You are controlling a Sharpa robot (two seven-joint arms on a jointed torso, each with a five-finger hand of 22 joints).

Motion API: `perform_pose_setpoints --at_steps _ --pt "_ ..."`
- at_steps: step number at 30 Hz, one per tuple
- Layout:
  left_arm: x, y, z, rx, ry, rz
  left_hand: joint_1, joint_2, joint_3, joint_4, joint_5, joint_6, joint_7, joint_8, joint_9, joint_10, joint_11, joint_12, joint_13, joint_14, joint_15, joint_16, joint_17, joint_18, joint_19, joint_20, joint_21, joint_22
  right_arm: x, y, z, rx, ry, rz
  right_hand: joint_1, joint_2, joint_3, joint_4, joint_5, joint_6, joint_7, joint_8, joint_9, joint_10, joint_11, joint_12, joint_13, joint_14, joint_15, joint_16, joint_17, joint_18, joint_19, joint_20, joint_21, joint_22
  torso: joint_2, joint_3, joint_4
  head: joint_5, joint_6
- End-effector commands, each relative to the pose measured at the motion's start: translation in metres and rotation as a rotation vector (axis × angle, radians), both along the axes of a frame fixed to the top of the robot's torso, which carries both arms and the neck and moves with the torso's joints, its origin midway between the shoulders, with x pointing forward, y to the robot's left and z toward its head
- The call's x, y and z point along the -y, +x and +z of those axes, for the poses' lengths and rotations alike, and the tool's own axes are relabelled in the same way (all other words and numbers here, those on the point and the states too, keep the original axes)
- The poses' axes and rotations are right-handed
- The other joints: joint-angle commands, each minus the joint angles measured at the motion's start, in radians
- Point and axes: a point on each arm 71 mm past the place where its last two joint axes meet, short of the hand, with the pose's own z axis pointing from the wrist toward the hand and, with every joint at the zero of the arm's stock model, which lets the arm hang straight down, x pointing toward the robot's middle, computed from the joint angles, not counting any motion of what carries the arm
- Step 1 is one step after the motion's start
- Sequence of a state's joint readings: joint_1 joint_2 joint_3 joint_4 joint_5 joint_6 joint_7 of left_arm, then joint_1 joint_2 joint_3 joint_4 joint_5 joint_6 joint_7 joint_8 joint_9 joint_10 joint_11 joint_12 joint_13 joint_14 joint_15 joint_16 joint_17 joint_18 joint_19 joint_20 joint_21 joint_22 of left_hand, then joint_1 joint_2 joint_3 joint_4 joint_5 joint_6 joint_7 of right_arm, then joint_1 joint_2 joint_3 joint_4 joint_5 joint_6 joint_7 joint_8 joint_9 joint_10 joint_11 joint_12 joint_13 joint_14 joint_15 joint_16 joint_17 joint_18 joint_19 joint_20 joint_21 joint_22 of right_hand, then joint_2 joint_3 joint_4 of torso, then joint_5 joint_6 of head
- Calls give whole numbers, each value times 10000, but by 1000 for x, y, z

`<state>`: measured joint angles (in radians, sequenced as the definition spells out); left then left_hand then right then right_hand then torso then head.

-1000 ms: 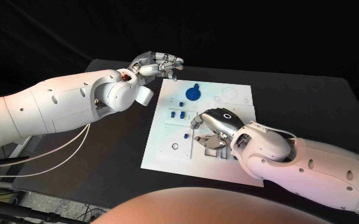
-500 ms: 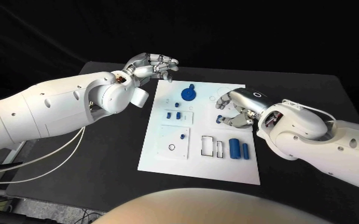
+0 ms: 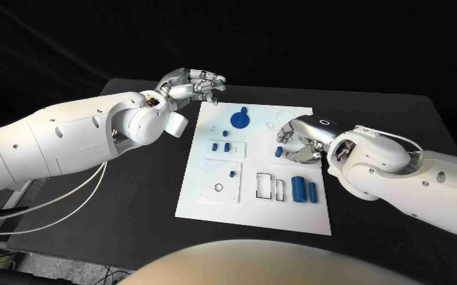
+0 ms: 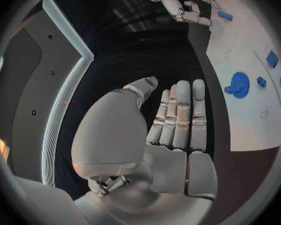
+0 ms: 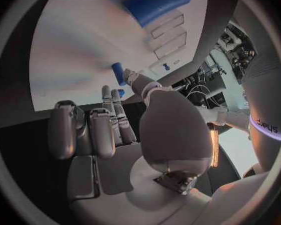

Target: Assemble the parts on the task board

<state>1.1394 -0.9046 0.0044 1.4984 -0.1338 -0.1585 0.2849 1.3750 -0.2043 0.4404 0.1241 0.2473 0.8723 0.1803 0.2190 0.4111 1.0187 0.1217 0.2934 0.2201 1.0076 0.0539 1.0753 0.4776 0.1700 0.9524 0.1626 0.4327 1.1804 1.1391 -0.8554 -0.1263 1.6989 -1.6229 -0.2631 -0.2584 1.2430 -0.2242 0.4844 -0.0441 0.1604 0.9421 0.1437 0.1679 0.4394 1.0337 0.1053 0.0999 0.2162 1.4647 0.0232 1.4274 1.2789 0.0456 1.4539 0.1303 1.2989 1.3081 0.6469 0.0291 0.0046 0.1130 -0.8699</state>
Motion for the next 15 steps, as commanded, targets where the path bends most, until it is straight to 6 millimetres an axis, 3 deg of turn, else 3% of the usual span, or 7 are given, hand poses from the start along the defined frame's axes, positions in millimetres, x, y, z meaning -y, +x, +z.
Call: perform_pose_setpoints --at_steps 1,9,15 --pt "1 -1 1 47 -69 -159 -7 -96 69 15 20 -88 11 66 -5 -87 10 61 -11 12 10 -38 -13 101 49 -9 -65 -11 -2 -1 -5 -268 -362 186 97 33 8 33 -43 96 13 8 -27 170 -28 70 2 386 -9 43 -12 101 78 -34 96 1843 3 -5 -9 18 -18" --pt "1 -1 1 41 -64 -157 -7 -96 69 15 20 -88 11 66 -5 -87 10 61 -11 12 10 -38 -13 101 49 -9 -65 -11 -5 0 -10 -378 -464 218 19 189 908 296 -317 496 -4 134 -107 1147 -196 158 -13 444 -164 113 85 -24 353 -180 679 2042 -7 -4 2 18 -28" --pt "1 -1 1 38 -61 -154 -13 -99 90 12 15 -84 10 88 0 -83 9 74 -12 12 11 -38 -20 102 49 -7 -69 -17 -10 0 -12 -362 -333 286 9 224 1130 351 -367 574 -12 167 -103 1314 -221 110 -36 449 -180 122 91 -47 399 -202 788 2080 -9 5 -9 29 -28"
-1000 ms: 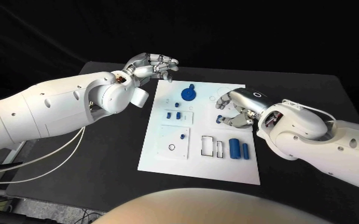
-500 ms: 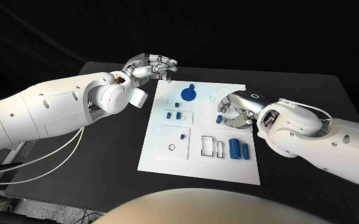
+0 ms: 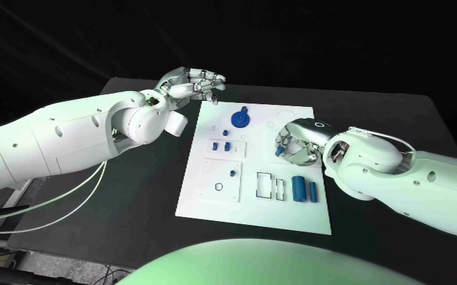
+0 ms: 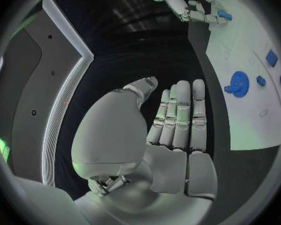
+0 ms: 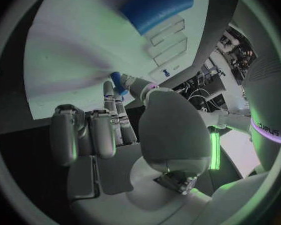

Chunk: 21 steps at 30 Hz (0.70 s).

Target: Assemble the parts on the task board

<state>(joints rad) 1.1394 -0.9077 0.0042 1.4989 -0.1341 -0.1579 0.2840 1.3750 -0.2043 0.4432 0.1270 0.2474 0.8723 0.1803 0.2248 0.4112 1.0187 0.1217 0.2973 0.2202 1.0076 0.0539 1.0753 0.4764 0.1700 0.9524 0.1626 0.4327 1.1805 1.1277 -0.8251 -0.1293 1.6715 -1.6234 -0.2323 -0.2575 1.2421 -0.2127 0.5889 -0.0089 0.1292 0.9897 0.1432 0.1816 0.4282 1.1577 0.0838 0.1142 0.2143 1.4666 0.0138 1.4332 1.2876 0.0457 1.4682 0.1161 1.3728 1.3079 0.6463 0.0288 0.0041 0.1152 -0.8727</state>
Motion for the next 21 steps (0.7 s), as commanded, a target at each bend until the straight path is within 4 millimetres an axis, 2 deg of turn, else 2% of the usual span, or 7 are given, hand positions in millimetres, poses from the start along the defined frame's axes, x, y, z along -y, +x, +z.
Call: perform_pose_setpoints --at_steps 1,13,16,18,21 --pt "2 -1 1 47 -79 -173 -13 -99 62 -17 14 -84 10 30 0 -83 9 35 -12 12 10 -39 -9 102 49 -7 -69 -17 -4 -1 -2 -44 -58 155 17 109 87 1 -56 97 -6 30 9 76 -6 -33 -17 432 -87 67 10 -54 269 -60 81 2090 -3 9 -3 7 1" --pt "2 -1 1 29 -72 -183 -14 -100 70 -19 13 -83 9 38 2 -81 8 40 -13 13 10 -38 -11 102 50 -7 -70 -19 -7 -1 -5 13 -109 64 -51 26 168 41 -67 112 -2 36 11 173 -10 -80 -32 432 -95 66 -5 -78 318 -71 194 2125 -3 -7 -3 11 1" --pt "2 -1 1 26 -68 -182 -14 -100 70 -19 13 -83 9 38 2 -81 8 40 -13 13 10 -38 -11 102 50 -7 -70 -19 -7 0 -5 41 -155 49 -89 2 213 72 -68 201 -13 85 32 217 -17 -110 -38 428 -99 59 -25 -83 327 -75 216 2132 -5 0 -3 10 1" --pt "2 -1 1 25 -67 -183 -14 -100 70 -19 13 -83 9 38 2 -81 8 40 -13 13 10 -38 -11 102 50 -7 -70 -19 -7 0 -4 120 -108 26 -13 92 353 63 -72 410 -74 208 97 404 -76 -81 -10 436 -143 76 3 -97 359 -100 295 2155 -10 0 -3 4 1" --pt "2 -1 1 24 -67 -184 -14 -100 70 -19 13 -83 9 38 2 -81 8 40 -13 13 10 -38 -11 102 50 -7 -70 -19 -7 0 -3 289 37 -19 157 360 645 24 -368 712 -211 419 239 749 -212 3 74 444 -253 85 15 -122 412 -186 425 2192 -12 1 2 -5 1"
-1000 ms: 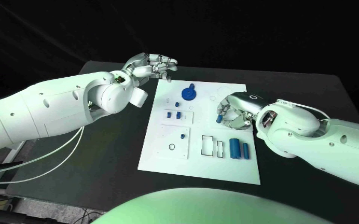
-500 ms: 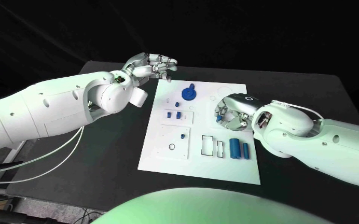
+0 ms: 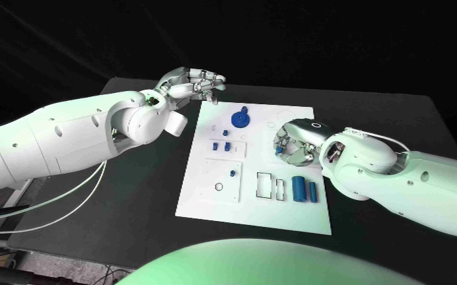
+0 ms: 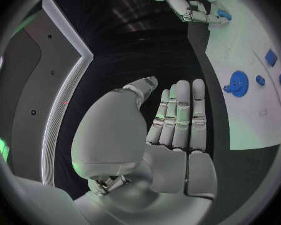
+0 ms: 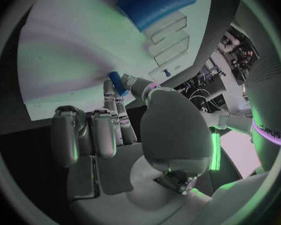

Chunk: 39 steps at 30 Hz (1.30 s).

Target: Assemble the parts on the task board

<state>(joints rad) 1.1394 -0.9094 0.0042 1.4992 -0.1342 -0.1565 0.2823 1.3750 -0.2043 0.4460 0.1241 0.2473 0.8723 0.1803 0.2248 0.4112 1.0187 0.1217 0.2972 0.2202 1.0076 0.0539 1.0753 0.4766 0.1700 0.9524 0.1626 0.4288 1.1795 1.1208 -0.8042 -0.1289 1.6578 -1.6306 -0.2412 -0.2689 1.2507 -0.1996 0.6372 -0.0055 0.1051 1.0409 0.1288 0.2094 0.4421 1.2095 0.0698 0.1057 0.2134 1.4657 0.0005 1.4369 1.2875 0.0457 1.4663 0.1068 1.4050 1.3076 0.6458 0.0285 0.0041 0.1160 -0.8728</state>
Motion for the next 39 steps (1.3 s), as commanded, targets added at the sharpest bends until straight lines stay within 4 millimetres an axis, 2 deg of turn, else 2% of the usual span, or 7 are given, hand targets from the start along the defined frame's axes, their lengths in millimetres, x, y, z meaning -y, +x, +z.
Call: perform_pose_setpoints --at_steps 1,5,13,22,31,36,39 --pt "2 -1 1 39 -75 -180 -14 -100 42 10 13 -83 8 38 2 -81 8 40 -14 13 10 -38 -13 103 50 -7 -30 -9 -1 -1 1 289 79 1 94 293 218 -15 -138 257 -95 192 144 302 -103 102 106 456 -144 52 25 -127 440 -117 127 2202 -5 5 3 -15 2" --pt "2 -1 1 40 -76 -180 -14 -100 42 10 13 -83 8 38 2 -81 8 40 -14 13 10 -38 -13 103 50 -7 -30 -9 -1 -1 3 505 312 -46 175 550 461 -72 -325 374 -187 417 382 578 -211 147 204 458 -241 45 11 -145 474 -214 216 2226 -7 5 1 -12 2" --pt "2 0 1 41 -73 -174 -17 -103 63 4 13 -86 7 56 6 -80 7 51 -16 15 9 -37 -20 104 51 -6 -32 -14 1 -5 10 827 719 -116 157 489 521 -156 -335 364 -201 527 532 637 -232 117 244 461 -265 43 7 -151 482 -249 240 2232 -18 -3 -4 -34 2" --pt "3 1 0 40 -70 -168 -8 -103 79 -6 16 -89 5 63 7 -81 5 56 -17 16 7 -37 -23 105 53 -7 -33 -16 -2 -16 34 891 1409 16 113 411 510 -187 -376 351 -210 569 596 631 -234 85 259 455 -268 28 -21 -149 477 -257 229 2228 -29 -11 2 1 2" --pt "5 2 -1 37 -90 -210 -8 -103 79 -6 16 -89 5 63 7 -81 5 56 -17 16 7 -37 -23 105 53 -7 -33 -16 -44 -41 47 618 2273 1126 84 386 506 -188 -372 332 -207 575 616 618 -228 65 263 452 -266 20 -38 -141 462 -259 193 2218 -17 5 -5 107 2" --pt "7 3 -1 27 -113 -267 -8 -103 79 -6 16 -89 5 63 7 -81 5 56 -17 16 7 -37 -23 105 53 -7 -33 -16 -76 -54 40 295 2610 1917 72 385 518 -190 -350 305 -202 573 630 598 -224 43 264 448 -264 11 -56 -131 443 -259 146 2204 -14 -18 17 133 14" --pt "9 3 -1 21 -125 -296 -8 -103 79 -6 16 -89 5 63 7 -81 5 56 -17 16 7 -37 -23 105 53 -7 -33 -16 -90 -62 31 44 2727 2233 64 386 533 -195 -324 277 -195 571 644 580 -218 21 267 446 -261 5 -68 -126 433 -259 122 2197 2 -11 22 172 6"
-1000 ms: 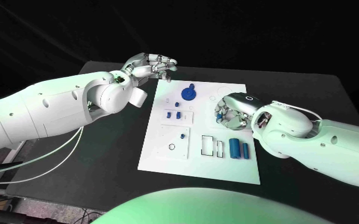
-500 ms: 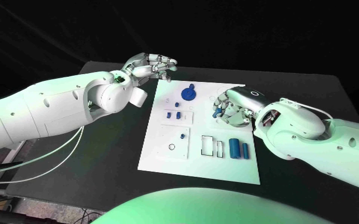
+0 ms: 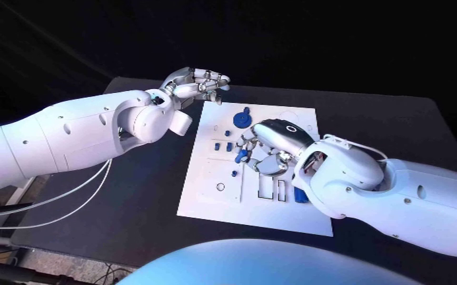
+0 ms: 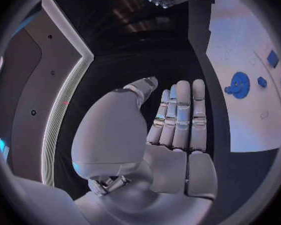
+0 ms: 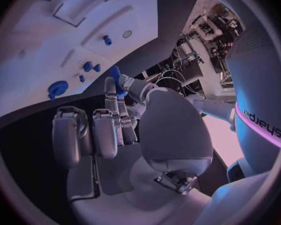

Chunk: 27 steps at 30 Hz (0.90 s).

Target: Assemble the parts on the task board

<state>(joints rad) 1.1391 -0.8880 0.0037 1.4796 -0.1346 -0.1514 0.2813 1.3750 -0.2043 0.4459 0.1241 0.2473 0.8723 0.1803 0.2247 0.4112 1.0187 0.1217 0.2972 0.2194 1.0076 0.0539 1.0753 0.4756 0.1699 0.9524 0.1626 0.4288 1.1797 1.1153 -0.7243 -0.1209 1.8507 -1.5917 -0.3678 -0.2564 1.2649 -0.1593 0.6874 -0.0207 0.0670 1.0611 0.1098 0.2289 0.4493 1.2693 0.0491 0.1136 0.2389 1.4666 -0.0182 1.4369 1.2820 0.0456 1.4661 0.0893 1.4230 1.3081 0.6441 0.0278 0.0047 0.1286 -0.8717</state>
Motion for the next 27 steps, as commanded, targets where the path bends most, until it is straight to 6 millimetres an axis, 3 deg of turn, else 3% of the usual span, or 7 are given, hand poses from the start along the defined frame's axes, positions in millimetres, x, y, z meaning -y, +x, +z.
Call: perform_pose_setpoints --at_steps 1,8,12,27 --pt "4 -1 1 40 -113 -236 -8 -103 80 -6 16 -90 5 63 7 -81 5 56 -9 16 7 -37 -13 106 53 -7 -33 -17 -12 -7 -9 -200 161 458 -77 -17 31 -43 57 76 -5 377 572 -19 -11 -58 12 436 -74 6 -12 -126 435 -85 -58 2192 22 -3 11 55 -6" --pt "6 -1 1 29 -134 -286 -6 -97 108 -14 25 -97 6 77 9 -82 5 65 -11 16 5 -37 -20 107 57 -8 -32 -20 -28 -16 -32 -605 103 766 -83 -16 45 -53 93 46 4 375 587 -34 -3 -80 16 436 -70 5 -14 -122 427 -83 -76 2187 22 -6 0 159 -10" --pt "6 -1 1 25 -139 -300 -6 -97 108 -14 25 -97 6 77 9 -82 5 65 -11 16 5 -37 -20 107 57 -8 -32 -20 -33 -18 -42 -751 14 837 -84 -20 48 -60 108 36 8 375 594 -39 -2 -86 18 436 -68 4 -14 -121 424 -83 -84 2184 21 10 -6 212 -10" --pt "8 -1 1 8 -156 -359 -18 -101 121 -14 26 -104 9 87 10 -84 7 72 -13 15 6 -38 -25 107 58 -7 -33 -23 -38 -16 -61 -933 -481 866 -92 -30 48 -67 124 22 14 375 603 -46 3 -97 21 435 -65 1 -21 -116 414 -82 -107 2178 20 13 -10 271 -10"
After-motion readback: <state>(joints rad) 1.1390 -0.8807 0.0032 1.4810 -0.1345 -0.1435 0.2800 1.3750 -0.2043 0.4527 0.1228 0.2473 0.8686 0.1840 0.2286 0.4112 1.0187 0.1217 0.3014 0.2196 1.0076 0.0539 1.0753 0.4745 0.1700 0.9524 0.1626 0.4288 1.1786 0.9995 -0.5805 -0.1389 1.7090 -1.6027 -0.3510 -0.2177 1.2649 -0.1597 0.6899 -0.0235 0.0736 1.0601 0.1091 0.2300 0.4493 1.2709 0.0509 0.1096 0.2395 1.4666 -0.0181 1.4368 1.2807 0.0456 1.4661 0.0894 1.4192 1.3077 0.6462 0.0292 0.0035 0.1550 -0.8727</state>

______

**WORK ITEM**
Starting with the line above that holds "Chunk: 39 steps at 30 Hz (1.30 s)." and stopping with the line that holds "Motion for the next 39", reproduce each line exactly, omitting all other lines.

**SOLUTION TO THIS TASK**
Chunk: 39 steps at 30 Hz (1.30 s).

Target: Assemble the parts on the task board

<state>(joints rad) 1.1394 -0.9094 0.0042 1.4992 -0.1342 -0.1565 0.2823 1.3750 -0.2043 0.4460 0.1241 0.2473 0.8723 0.1803 0.2248 0.4112 1.0187 0.1217 0.2972 0.2202 1.0076 0.0539 1.0753 0.4766 0.1700 0.9524 0.1626 0.4288 1.1795 1.1208 -0.8042 -0.1289 1.6578 -1.6306 -0.2412 -0.2689 1.2507 -0.1996 0.6372 -0.0055 0.1051 1.0409 0.1288 0.2094 0.4421 1.2095 0.0698 0.1057 0.2134 1.4657 0.0005 1.4369 1.2875 0.0457 1.4663 0.1068 1.4050 1.3076 0.6458 0.0285 0.0041 0.1160 -0.8728</state>
Motion for the next 39 steps (1.3 s), as commanded, targets added at the sharpest bends until straight lines stay within 4 millimetres an axis, 2 deg of turn, else 2% of the usual span, or 7 are given, hand targets from the start along the defined frame's axes, their lengths in millimetres, x, y, z meaning -y, +x, +z.

This response contains the complete answer.